In a subsequent test, I examined how wait statistics changed over a period of two hours while the SQL Sentry database was using the different methods of compression during its usual monitoring. As shown below, there was a reduction in disk waits, which resulted in fewer waits overall.
Figure 6 showing SQL Server Waits by Category for the database with no compression
Figure 7 showing SQL Server Waits by Category for the database with row compression
Figure 8 showing SQL Server Waits by Category for the database with page compression
During my testing, I did not come across any wait statistics that were specific to data compression. Kevin also dug into this more and responses from those in the SQL Server Community indicated that a wait statistic specific to data compression overhead does not exist. There were some helpful suggestions regarding specific Extended Events for Columnstore indexes, which I plan to explore in the future.
Data Compression and Max Degree of Parallelism
The next thing I wanted to demonstrate in this post was based on Glenn Berry's comment on Part 2 of my series where he said, "One thing you can (and probably should) do is to set MAXDOP = 1 when you rebuild your indexes to apply ROW or PAGE compression, especially if you are doing it with ONLINE = ON. This will usually make it take longer, (unless sequential I/O capacity is your bottleneck), but it will reduce the CPU impact to your system, since only one processor core will be rebuilding the index." I thought this was great advice and wanted to see the impact on my test environment.

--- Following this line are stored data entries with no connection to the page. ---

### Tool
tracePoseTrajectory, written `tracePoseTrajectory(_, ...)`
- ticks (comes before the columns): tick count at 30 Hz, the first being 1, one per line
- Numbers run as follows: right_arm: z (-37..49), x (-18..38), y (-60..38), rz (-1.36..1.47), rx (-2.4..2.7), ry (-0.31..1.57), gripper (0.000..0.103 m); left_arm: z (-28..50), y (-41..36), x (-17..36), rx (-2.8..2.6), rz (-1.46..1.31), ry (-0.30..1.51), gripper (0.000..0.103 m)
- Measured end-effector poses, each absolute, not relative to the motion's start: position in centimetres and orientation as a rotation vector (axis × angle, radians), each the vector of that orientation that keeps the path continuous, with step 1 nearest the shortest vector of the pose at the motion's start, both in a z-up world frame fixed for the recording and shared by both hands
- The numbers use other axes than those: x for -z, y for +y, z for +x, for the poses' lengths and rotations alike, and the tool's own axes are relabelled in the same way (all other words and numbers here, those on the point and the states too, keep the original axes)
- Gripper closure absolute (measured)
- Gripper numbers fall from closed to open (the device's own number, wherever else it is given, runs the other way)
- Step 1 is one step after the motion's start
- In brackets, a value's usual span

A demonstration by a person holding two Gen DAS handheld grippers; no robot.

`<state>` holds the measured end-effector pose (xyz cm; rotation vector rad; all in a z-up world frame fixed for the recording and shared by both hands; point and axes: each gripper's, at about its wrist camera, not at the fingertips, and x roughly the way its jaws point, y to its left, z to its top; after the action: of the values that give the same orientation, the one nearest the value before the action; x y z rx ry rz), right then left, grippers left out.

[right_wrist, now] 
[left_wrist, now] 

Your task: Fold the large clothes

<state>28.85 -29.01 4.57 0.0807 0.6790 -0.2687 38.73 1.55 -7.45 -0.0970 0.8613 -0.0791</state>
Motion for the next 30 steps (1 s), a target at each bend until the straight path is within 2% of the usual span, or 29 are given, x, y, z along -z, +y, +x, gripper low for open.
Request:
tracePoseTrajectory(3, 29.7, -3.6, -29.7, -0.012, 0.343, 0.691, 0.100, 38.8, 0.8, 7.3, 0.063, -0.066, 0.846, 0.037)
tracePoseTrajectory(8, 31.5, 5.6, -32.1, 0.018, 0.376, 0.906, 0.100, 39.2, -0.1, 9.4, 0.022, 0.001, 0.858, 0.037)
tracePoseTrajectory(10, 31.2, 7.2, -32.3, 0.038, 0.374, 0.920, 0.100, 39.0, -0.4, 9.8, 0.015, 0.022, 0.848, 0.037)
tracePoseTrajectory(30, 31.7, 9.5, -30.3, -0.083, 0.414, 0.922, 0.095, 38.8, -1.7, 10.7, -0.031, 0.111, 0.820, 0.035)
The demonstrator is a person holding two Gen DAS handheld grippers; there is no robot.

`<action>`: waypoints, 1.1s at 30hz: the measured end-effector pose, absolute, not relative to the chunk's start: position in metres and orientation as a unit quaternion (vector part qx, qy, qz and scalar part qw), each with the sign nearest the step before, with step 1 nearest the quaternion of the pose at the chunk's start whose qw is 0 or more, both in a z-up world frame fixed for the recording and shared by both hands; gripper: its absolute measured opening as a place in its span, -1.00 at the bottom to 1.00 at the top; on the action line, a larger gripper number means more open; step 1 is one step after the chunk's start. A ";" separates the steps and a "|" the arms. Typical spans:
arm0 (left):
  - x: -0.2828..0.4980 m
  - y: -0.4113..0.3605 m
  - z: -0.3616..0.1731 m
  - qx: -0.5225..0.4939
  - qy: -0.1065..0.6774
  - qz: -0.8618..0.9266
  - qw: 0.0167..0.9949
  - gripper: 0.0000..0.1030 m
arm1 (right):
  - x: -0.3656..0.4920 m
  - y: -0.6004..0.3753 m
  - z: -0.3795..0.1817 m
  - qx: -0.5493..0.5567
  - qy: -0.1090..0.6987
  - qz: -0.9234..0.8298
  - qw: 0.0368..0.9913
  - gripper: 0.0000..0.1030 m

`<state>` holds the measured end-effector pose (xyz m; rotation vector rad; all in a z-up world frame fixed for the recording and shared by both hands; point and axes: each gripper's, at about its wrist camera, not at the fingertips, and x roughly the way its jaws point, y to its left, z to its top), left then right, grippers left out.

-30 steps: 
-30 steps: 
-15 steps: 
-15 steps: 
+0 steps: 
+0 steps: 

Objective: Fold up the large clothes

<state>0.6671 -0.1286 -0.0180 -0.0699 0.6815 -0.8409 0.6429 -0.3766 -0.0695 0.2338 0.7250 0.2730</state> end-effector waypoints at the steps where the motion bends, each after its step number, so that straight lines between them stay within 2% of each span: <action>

Figure 9 showing CPU utilization for each method of compression with unrestricted and restricted MAXDOP settings
Figure 9, above, shows a comparison of the CPU utilization when the Maximum Degree of Parallelism was unrestricted (MAXDOP=0) and when it was restricted to a single CPU core (MAXDOP=1). When MAXDOP was unrestricted, the average CPU utilization ranged from 30% to 73%, and while applying row or page compression, it spiked to just under 100%. When MAXDOP is restricted to a single CPU, the average CPU utilization is below 13% for all three methods, which makes sense because this server has 8 cores (100/8 = 12.5 and it's using that core near or at capacity to apply the compression). Total CPU utilization might average or spike higher than that, of course, as other things are happening on the system, but on a quiet test server you will likely be able to see something similar in the average when restricting MAXDOP. Performance Advisor also provides a clear view of this while monitoring the system. Figure 10, below, shows an example of applying compression with MAXDOP = 1 in my test environment.
Figure 10 showing the process limited to a single core while applying page compression
As Glenn had mentioned, restricting MAXDOP does come with the strong likelihood of increasing the amount of time required for the process to complete. You can see the difference in my lab environment below. It is rather significant for applying page compression in this example.
Figure 11 showing total duration to apply each method of compression with unrestricted and restricted MAXDOP settings
I hope this post has provided you with some helpful additional guidance for applying data compression to your SQL Sentry database or other SQL Server databases, as well as ideas on how you can use SQL Sentry Performance Advisor for your own testing and analysis. Thank you for reading, and thank you to Kevin and Glenn for providing the feedback, which prompted me to write this follow-up.